Start of DATA FOR REVIEW

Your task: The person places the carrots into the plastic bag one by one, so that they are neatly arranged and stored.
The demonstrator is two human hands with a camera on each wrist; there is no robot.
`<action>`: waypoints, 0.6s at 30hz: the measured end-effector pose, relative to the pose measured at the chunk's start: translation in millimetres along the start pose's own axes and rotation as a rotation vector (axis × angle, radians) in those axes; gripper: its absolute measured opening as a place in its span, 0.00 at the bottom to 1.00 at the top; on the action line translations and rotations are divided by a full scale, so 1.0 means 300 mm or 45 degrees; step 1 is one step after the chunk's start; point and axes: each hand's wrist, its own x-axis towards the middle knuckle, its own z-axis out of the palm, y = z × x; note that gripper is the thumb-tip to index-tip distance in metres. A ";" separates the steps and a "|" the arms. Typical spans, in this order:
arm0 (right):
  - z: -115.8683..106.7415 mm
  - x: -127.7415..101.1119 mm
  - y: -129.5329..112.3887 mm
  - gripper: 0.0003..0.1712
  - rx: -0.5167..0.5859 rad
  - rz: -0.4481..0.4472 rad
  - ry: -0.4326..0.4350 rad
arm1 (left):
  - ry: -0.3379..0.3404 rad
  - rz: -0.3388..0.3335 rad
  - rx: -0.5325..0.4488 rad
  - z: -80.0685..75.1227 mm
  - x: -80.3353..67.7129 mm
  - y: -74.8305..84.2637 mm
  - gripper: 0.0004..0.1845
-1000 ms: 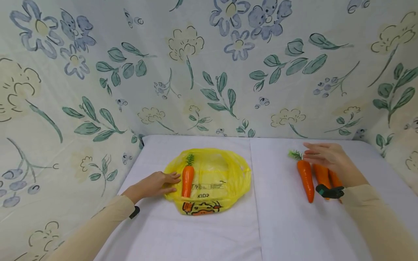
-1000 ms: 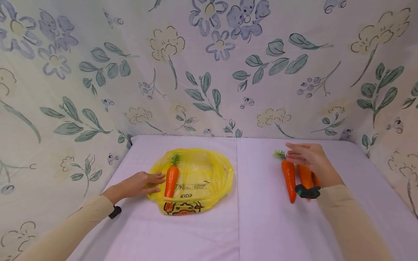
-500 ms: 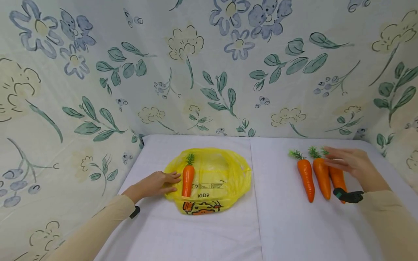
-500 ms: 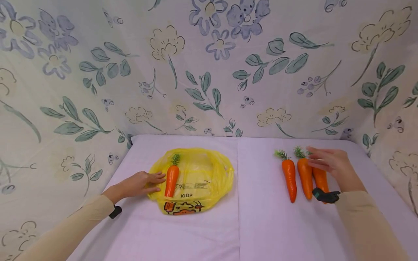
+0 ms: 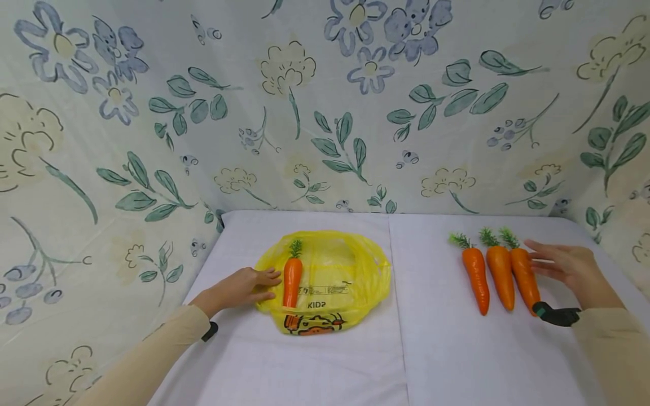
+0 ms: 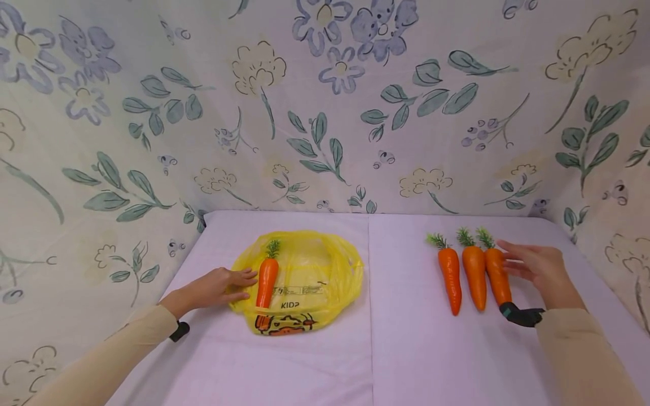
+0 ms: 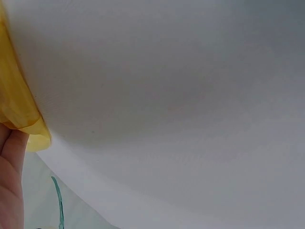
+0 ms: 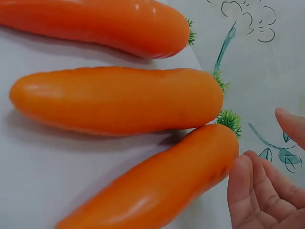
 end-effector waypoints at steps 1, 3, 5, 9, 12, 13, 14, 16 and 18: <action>-0.004 0.001 0.007 0.59 -0.025 0.003 -0.007 | 0.000 0.002 0.001 0.000 0.000 0.001 0.27; -0.014 0.001 0.022 0.61 -0.082 -0.011 -0.038 | 0.001 0.002 0.007 -0.001 -0.001 0.002 0.27; -0.022 0.002 0.036 0.55 -0.094 -0.003 -0.042 | 0.000 0.000 0.011 -0.001 -0.002 0.003 0.27; -0.031 -0.001 0.053 0.51 -0.098 -0.004 -0.036 | 0.001 -0.008 0.008 -0.003 -0.002 0.006 0.27; -0.030 -0.009 0.054 0.53 -0.114 0.002 -0.028 | 0.003 -0.011 0.005 -0.003 -0.001 0.007 0.27; -0.029 -0.011 0.054 0.53 -0.118 0.009 -0.025 | 0.002 -0.013 0.004 -0.003 -0.001 0.008 0.27; -0.029 -0.013 0.052 0.53 -0.123 0.018 -0.032 | 0.002 -0.013 0.004 -0.003 -0.001 0.008 0.27; -0.027 -0.016 0.049 0.51 -0.129 0.025 -0.037 | 0.001 -0.018 0.000 -0.004 -0.001 0.010 0.27; -0.027 -0.017 0.044 0.51 -0.137 0.037 -0.039 | -0.001 -0.023 -0.001 -0.005 0.000 0.010 0.27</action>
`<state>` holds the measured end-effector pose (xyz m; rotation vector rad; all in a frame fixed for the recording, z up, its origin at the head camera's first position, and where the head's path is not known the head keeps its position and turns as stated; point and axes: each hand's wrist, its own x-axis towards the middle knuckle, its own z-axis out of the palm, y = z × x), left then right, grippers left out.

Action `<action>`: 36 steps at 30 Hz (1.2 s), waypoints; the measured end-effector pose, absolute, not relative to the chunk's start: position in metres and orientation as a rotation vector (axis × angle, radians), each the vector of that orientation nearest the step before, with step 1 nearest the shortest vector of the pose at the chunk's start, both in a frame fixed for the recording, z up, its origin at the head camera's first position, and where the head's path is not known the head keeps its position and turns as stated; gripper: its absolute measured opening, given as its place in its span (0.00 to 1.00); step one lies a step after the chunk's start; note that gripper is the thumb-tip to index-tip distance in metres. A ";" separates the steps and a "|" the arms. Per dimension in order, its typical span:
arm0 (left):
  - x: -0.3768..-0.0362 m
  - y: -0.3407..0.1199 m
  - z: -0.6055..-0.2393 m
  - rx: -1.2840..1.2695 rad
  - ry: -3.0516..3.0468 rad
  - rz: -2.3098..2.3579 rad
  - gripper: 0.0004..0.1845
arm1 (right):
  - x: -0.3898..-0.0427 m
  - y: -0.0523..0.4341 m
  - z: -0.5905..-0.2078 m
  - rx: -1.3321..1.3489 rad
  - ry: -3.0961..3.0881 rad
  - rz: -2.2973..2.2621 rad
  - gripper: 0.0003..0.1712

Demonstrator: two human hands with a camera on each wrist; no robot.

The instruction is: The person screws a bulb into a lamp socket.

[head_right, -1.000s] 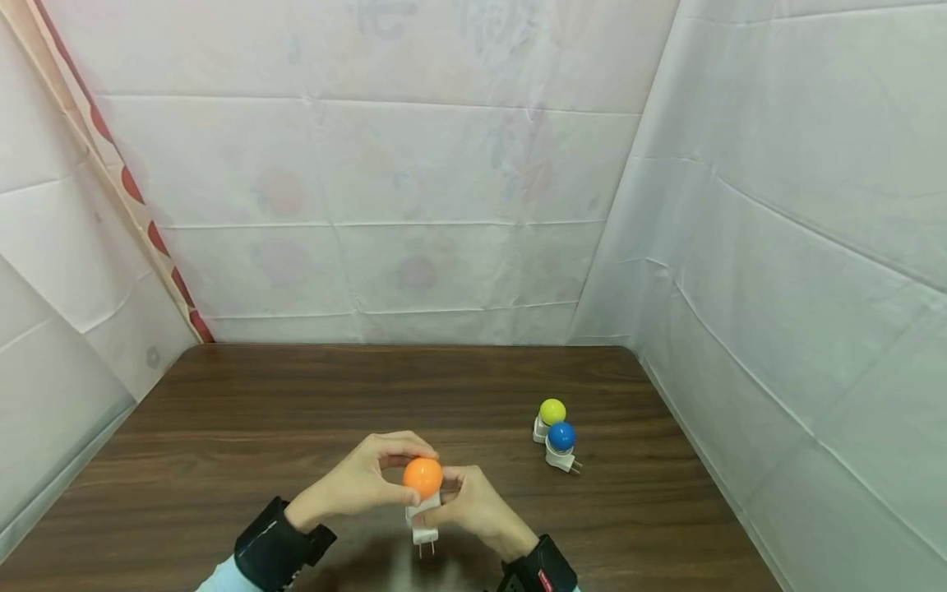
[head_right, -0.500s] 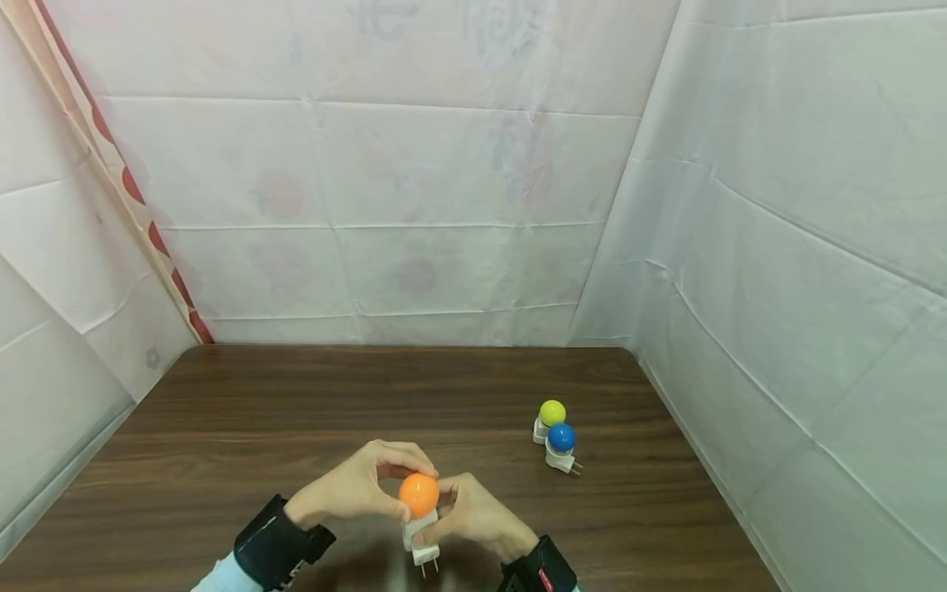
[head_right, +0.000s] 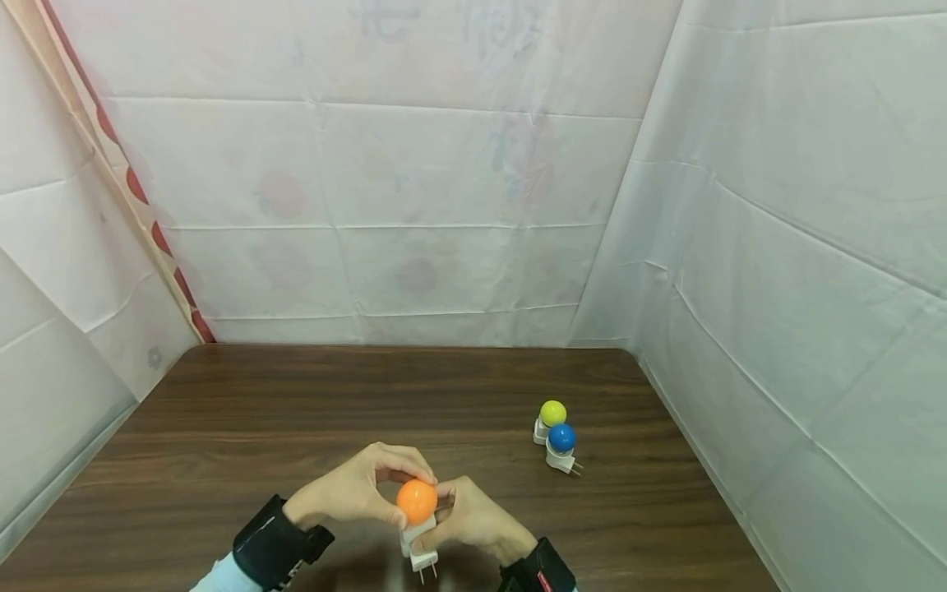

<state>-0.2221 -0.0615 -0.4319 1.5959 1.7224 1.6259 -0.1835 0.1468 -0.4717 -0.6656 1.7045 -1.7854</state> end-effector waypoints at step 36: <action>-0.201 -0.053 -0.436 1.276 2.323 1.702 0.25 | -0.181 0.147 -0.467 -0.620 2.246 -1.863 0.26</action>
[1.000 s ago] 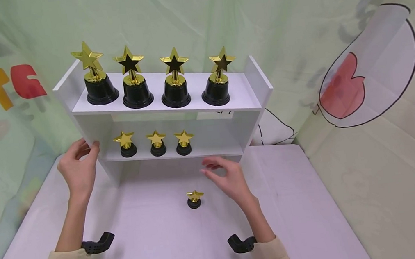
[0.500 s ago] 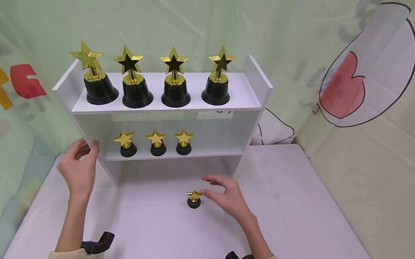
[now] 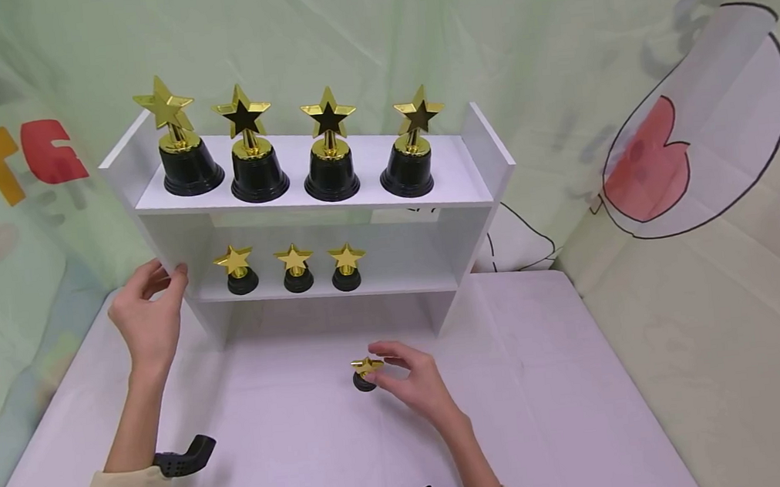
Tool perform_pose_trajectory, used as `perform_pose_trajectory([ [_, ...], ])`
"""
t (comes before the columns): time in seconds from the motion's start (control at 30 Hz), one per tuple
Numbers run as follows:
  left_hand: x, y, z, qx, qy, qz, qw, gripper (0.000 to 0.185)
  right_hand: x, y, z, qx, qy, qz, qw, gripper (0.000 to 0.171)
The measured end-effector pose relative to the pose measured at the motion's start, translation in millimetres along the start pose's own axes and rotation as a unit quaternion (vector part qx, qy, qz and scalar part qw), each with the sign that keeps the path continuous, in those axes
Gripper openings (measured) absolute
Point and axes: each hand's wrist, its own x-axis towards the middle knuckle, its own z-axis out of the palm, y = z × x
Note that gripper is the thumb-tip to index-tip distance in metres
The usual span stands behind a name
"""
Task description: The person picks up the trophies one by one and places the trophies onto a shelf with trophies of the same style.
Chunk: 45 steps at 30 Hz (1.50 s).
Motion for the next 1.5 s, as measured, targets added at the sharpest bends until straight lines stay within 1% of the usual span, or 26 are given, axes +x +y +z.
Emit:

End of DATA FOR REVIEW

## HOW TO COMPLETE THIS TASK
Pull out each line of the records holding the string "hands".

## EXPECTED ANSWER
The demonstrator is two human hands with a camera on each wrist; there is no robot.
Demonstrator: two human hands with a camera on each wrist; no robot.

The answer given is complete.